I haven’t benchmarked this exact scenario, but my understanding is that concurrent writes to the same key, no matter if the key/value pair is identical to an existing one (i.e. an effective no-op), or different (i.e. an overwrite), or a new key (i.e. an insert), will always issue conflicts against other, outstanding concurrent transactions (read AND write), for the same keyspace. If you are attempting to keep this data so you can e.g. iterate or list the set of all categories, then this also means any range-scans on the Categories_Dir
will be invalidated and restarted every write (possibly leading to livelock, essentially). Therefore: yes, if you write this empty category value on each insert of an item, you will cause significant contention among concurrent readers/writers on that key, and probably cause significant amounts transactional restarts.

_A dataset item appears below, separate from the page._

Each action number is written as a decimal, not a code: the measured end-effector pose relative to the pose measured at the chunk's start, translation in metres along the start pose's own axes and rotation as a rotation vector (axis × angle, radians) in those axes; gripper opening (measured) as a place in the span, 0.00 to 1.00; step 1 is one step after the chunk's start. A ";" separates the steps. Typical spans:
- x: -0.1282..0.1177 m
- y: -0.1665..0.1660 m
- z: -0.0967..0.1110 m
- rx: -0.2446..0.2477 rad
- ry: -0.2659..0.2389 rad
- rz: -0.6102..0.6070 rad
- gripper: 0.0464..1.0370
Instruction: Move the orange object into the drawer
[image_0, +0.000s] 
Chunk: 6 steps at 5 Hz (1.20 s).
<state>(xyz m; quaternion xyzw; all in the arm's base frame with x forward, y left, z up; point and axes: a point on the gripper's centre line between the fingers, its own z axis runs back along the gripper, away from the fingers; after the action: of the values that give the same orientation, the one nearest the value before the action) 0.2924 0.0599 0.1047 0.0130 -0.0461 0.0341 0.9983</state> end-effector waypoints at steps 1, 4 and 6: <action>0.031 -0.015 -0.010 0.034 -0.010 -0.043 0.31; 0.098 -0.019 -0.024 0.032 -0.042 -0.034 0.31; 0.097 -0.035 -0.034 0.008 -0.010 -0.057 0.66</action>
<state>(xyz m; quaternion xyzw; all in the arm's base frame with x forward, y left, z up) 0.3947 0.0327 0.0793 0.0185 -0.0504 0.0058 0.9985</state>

You are better off first attempting to issue a read for that key to see if the category exists, and then writing it, if and only if it does not exist, when you insert some item. This always incurs an extra read penalty in the category keyspace (and a possible write), but reads will not conflict with other reads, and as a result are significantly easier to scale than writes with almost any system – FoundationDB included. Because it is unlikely categories are unique-per-item, and that many items share the same category, it means most of the workload will then be much more read-oriented.
Note that once you have this in place, another issue can occur: hot keys. For example, if the distribution of categories among all items is something like a Zipfian distribution, then the most-popular category among all items will likely be the most popular by a large margin, and therefore this single category key will have many, many read requests directed to it. Because FDB automatically shards keys for you among the servers that hold data, this single key will always be served by a single server that is responsible for it – meaning this single server will have an abundance of requests sent to it, relative to all others. This can result in significant contention and waste/asymmetry of compute resources.
There are some schemes you can take in order to keep this workload read-mostly while not causing so much contention on a single key space, but it depends a bit more on the data model. Of course, the thing is you already had this problem in your original design! A hot write-key is simply a much worse problem than a hot read-key, is all. And you may not hit the point (scale, data size) where these hot read-keys cause significant problems, so you can probably leave that until you start looking at performance numbers.